Is 22q13 deletion / Phelan-McDermid Syndrome hereditary?
Here you can see if 22q13 deletion / Phelan-McDermid Syndrome can be hereditary. Do you have any genetic components? Does any member of your family have 22q13 deletion / Phelan-McDermid Syndrome or may be more predisposed to developing the condition?
Is 22q13 deletion / Phelan-McDermid Syndrome hereditary?
Yes, 22q13 deletion syndrome, also known as Phelan-McDermid Syndrome (PMS), is a genetic disorder that is typically caused by a spontaneous deletion or mutation in the terminal end of the long arm of chromosome 22. This means that the syndrome is usually not inherited from parents, but rather occurs as a random event during the formation of reproductive cells or early embryonic development.
Phelan-McDermid Syndrome is considered a rare genetic disorder, with an estimated prevalence of 1 in 15,000 to 1 in 25,000 individuals. It affects both males and females equally and is found in all ethnic groups.
Genetics of 22q13 deletion / Phelan-McDermid Syndrome:
The genetic cause of Phelan-McDermid Syndrome is the deletion or disruption of the SHANK3 gene, which is located on the terminal end of chromosome 22. The SHANK3 gene provides instructions for producing a protein that plays a crucial role in the development and function of synapses, the connections between nerve cells in the brain.
Most cases of 22q13 deletion syndrome occur as de novo mutations, meaning they are not inherited from parents. These mutations typically arise spontaneously during the formation of reproductive cells (sperm or egg) or early embryonic development. The exact cause of these spontaneous mutations is not well understood.
Is 22q13 deletion / Phelan-McDermid Syndrome hereditary?
While most cases of Phelan-McDermid Syndrome are not inherited, there have been rare instances where the syndrome has been passed down from an affected parent to their child. In these cases, the affected parent carries a balanced translocation involving chromosome 22, which increases the risk of having a child with the syndrome.
A balanced translocation occurs when a piece of chromosome 22 breaks off and attaches to another chromosome, without any loss or gain of genetic material. Individuals with a balanced translocation involving chromosome 22 usually do not show any symptoms themselves, but they have an increased risk of having a child with 22q13 deletion syndrome.

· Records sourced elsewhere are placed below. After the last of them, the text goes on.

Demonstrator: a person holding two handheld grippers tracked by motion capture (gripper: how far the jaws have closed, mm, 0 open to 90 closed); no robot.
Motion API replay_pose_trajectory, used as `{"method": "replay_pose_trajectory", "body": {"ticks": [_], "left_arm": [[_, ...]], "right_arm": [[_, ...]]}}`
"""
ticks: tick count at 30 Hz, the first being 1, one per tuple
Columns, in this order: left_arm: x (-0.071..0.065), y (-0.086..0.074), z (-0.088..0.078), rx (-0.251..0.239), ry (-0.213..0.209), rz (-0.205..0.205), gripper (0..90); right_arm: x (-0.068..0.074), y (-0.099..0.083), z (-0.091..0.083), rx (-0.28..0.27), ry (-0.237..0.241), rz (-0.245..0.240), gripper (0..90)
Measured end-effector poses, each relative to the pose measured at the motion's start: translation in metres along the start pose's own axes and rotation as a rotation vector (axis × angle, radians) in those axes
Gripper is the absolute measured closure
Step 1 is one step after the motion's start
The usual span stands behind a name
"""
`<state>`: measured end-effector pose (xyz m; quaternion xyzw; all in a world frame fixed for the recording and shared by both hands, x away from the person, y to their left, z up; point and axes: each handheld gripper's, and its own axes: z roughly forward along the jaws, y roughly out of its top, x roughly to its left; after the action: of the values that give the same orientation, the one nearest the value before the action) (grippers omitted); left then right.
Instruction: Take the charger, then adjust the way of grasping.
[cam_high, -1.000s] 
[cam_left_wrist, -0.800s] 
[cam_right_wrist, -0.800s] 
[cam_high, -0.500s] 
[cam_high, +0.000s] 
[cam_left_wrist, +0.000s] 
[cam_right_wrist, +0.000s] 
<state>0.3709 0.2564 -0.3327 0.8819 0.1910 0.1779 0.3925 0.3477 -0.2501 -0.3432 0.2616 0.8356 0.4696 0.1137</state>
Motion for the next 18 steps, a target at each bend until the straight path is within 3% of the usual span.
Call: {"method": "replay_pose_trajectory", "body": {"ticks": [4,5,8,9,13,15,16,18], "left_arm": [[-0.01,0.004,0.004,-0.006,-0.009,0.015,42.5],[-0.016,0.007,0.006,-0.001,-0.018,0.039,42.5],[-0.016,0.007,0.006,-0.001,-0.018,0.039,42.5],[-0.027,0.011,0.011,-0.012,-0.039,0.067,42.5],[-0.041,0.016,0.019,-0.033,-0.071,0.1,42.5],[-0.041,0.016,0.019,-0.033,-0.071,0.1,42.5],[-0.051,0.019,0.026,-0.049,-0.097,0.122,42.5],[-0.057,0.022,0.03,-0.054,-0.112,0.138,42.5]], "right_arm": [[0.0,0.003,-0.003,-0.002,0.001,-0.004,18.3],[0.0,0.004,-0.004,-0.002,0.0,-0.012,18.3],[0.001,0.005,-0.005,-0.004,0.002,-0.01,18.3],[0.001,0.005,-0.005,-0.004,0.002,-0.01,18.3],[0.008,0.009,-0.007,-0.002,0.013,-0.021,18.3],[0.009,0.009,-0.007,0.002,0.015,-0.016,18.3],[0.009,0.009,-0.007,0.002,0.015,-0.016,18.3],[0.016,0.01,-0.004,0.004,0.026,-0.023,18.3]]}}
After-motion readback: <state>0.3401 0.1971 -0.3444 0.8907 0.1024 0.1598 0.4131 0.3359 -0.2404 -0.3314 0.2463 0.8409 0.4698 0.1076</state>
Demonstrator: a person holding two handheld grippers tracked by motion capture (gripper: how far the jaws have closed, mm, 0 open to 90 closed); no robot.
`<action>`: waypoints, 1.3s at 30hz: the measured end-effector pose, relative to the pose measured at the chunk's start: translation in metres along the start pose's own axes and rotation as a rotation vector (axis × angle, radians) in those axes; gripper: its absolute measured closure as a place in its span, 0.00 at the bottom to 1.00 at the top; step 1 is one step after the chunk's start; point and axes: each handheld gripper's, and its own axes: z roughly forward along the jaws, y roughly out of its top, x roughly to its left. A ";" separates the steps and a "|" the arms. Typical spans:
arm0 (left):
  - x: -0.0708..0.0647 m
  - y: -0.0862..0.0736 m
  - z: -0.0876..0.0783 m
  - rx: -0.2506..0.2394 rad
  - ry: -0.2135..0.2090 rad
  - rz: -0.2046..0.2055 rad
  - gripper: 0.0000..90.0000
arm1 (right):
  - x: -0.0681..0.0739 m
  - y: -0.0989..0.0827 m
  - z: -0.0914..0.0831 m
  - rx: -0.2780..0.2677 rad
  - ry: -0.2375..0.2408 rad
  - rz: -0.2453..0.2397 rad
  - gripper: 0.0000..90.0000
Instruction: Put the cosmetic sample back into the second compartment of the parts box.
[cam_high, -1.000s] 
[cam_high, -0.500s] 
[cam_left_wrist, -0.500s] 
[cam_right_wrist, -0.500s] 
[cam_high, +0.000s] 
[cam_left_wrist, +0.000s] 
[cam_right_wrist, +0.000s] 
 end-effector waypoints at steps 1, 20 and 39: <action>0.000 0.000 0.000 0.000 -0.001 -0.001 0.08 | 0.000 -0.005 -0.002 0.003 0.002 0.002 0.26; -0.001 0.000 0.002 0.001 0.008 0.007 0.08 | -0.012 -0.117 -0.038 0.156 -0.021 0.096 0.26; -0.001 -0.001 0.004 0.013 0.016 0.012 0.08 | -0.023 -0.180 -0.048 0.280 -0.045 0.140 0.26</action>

If a parent carries a balanced translocation involving chromosome 22, there is a 50% chance with each pregnancy that the child will inherit the translocation and be at risk for Phelan-McDermid Syndrome. Genetic counseling and testing can help determine the risk of passing on the syndrome in these cases.
Conclusion:
In summary, 22q13 deletion syndrome, also known as Phelan-McDermid Syndrome, is a genetic disorder caused by a deletion or disruption of the SHANK3 gene on chromosome 22. While most cases of the syndrome are not inherited and occur as spontaneous mutations, there have been rare instances where it has been passed down from an affected parent with a balanced translocation involving chromosome 22. Genetic counseling and testing can provide more information about the risk of passing on the syndrome in these cases.